- ABOUT THIS TASK: Count the lines below that hold the string "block". Give only that number.
::::
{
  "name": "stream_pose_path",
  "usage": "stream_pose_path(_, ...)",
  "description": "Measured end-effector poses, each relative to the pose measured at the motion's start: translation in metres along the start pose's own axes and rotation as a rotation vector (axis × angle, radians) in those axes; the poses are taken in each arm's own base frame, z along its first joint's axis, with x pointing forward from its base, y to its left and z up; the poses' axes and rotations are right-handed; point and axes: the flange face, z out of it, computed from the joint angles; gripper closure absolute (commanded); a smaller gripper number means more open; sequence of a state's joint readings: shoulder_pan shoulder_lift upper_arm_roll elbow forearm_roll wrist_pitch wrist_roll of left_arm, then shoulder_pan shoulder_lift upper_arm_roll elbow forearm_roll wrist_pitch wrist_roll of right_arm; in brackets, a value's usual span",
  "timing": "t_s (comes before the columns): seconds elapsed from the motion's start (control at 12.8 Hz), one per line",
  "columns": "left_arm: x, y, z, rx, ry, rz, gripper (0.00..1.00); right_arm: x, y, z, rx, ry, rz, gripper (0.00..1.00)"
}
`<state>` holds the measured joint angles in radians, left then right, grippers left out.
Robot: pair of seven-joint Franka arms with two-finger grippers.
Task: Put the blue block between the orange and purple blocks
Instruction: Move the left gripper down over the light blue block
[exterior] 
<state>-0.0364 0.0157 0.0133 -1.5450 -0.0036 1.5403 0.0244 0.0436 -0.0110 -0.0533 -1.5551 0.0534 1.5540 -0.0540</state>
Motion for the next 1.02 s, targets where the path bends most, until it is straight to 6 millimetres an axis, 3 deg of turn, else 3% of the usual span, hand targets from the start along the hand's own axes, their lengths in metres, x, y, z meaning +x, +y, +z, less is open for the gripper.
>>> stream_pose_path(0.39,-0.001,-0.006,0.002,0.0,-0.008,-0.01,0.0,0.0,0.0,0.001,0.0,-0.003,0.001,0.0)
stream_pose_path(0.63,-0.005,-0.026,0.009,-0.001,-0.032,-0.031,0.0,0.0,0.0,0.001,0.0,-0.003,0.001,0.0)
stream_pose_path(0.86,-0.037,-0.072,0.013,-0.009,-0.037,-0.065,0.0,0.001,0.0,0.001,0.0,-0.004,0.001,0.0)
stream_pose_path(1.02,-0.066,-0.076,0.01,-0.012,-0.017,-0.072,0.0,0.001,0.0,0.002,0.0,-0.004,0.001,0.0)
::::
- SOLUTION TO THE PROBLEM: 2